ACT Policing will conduct a speeding blitz over the Anzac Day long weekend following the death of four Victorian police officers in the line of duty last night, 22 April.
ACT Policing will crackdown on speeding over the Anzac Day long weekend following the death of four Victorian police officers in the line of duty last night, 22 April. Getty.

Over the Anzac Day long weekend, ACT Policing will be conducting a zero tolerance, high visibility road operation to crack down on speeding.

ACT Policing Detective Station Sergeant Marcus Boorman spoke sternly to the media this morning, saying police have “had enough” of an increased number of road users flouting speed limits due to reduced traffic.

“There will be speed cameras out there but we’re all doing the best we can and I’m pleading with motorists out there to be responsible, do the right thing and obey the speed limit,” he said.

“We work within the laws and the powers that we have, and we will be enforcing them and there will be no discretion because people are obviously not getting the message.”

This ACT Policing speeding crackdown follows the death of four Victorian police officers in the line of duty last night, 22 April.

Two officers intercepted a Porsche 911 that was reportedly being driven at 140km/h by a driver under the influence of drugs on the Eastern Freeway at about 5.40pm.

Two members from highway patrol were called to assist at the scene, after which a large truck drove into the four officers.

“The truck itself appears to have moved from one of the traffic lanes in the freeway into the emergency lane and has travelled a short distance in the emergency lane at around about 100km/h and slammed into the rear of the highway patrol vehicle,” Victorian Police Commissioner Graham Ashton said.

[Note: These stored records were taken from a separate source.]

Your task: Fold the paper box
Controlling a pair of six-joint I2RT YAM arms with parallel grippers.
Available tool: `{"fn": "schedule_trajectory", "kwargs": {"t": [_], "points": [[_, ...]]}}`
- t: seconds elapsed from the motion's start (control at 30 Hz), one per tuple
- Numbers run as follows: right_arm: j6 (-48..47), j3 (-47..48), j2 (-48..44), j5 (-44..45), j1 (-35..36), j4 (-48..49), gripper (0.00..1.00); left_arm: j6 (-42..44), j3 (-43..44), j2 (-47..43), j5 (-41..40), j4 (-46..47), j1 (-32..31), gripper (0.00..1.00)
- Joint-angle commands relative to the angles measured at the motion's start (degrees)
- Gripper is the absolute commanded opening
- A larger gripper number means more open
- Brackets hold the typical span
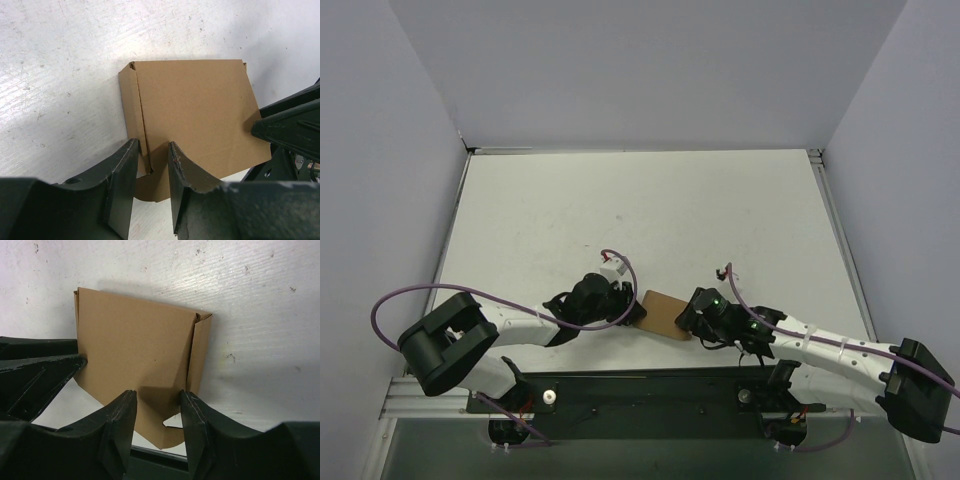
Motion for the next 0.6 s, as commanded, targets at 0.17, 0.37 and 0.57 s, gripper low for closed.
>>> {"fn": "schedule_trajectory", "kwargs": {"t": [0.17, 0.37, 0.57], "points": [[1.78, -1.22, 1.69, -2.35, 0.50, 2.48, 0.40, 0.25, 0.90, -0.02, 0.67, -2.11, -0.23, 0.40], [2.31, -1.75, 1.87, -2.44, 0.33, 4.50, 0.37, 0.07, 0.82, -0.11, 0.59, -1.93, -0.93, 0.40], [3.36, -1.92, 2.66, -2.71, 0.24, 7.74, 0.26, -0.45, 0.90, 0.86, 0.41, -1.14, -2.08, 0.40]]}}
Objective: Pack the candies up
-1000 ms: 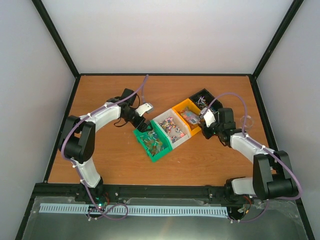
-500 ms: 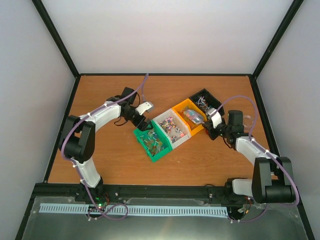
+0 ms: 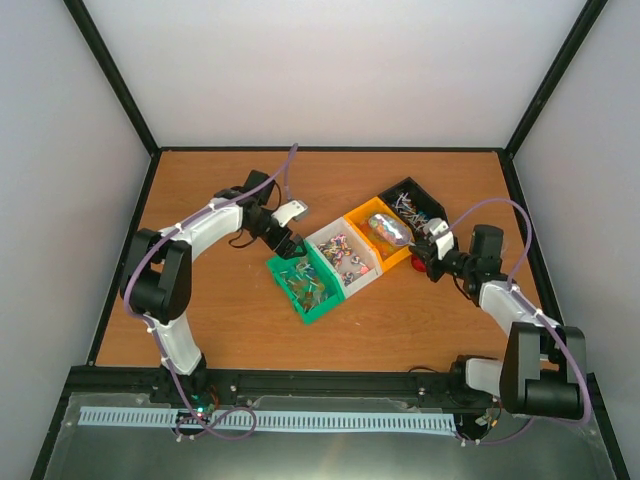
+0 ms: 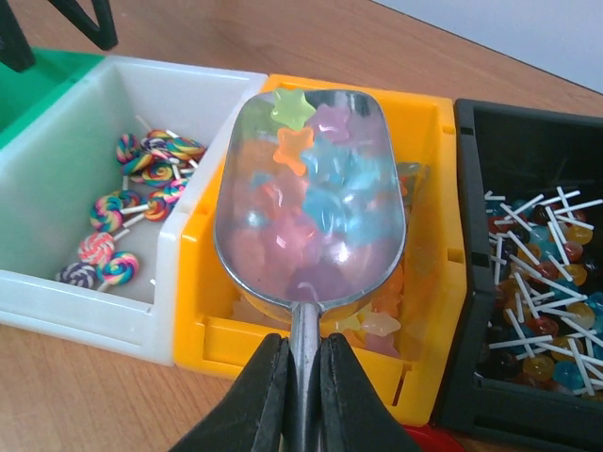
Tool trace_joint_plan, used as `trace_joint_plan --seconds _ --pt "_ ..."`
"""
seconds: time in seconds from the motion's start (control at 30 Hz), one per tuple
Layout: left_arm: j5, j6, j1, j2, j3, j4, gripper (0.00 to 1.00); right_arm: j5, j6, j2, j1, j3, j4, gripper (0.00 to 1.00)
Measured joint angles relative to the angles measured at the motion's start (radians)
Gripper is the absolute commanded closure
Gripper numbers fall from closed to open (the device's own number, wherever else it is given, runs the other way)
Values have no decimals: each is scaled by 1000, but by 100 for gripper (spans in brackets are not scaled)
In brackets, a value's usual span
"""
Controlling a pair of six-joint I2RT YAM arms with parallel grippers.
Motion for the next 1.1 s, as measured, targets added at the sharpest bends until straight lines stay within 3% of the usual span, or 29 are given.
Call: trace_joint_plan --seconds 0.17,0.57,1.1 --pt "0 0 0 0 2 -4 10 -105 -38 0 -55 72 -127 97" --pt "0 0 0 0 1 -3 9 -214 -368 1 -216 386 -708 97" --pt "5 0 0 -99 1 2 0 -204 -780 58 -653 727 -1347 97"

This tragedy, combined with the sharp rise in speeding incidents detected locally, has spurred on ACT Policing to lay down the law with this speeding crackdown.

“The incident in Victoria yesterday, my heart goes out to the policing family down there, but that person was speeding,” Detective Station Sergeant Boorman said.

“The bottom line is, if that person wasn’t speeding, those four officers wouldn’t have been standing there, so I’m pleading with people to do the right thing and abide by the speed limits.”

Detective Station Sergeant Boorman said he’s “disgusted” by some of the behaviour his officers have witnessed from numerous road users of late.

“On the Saturday (18 April) there was a moron on a motorcycle doing in excess of 200km/h in a 90 zone.

“This person had never held a licence, and when he was spoken to by police … he had no idea of his actual speed and his reason was ‘I was just enjoying it’. That is not acceptable.

“I acknowledge the COVID situation is stressful for a lot of people and there’s less traffic on the road, but it doesn’t mean the roads in the ACT are someone’s personal racetrack.

“They’re not only gambling with their lives; they’re gambling with everyone’s life … It’s Russian roulette that people are playing with out there, and we’ve had enough.”

Recently, over a four-day period, one of ACT Policing’s traffic operations teams detected 43 people exceeding the speed limit by between 20-30km/h. A further nine motorists were clocked speeding 45km/h or more over the limit.

“I’m extremely concerned; you only have to look at the consequences of what can happen when people travel at those speeds,” Detective Station Sergeant Boorman said.

“The statistics and the data out there in relation to fatal collisions show speed is a contributing factor, and it’s a reality the faster you go, the harder the impact.”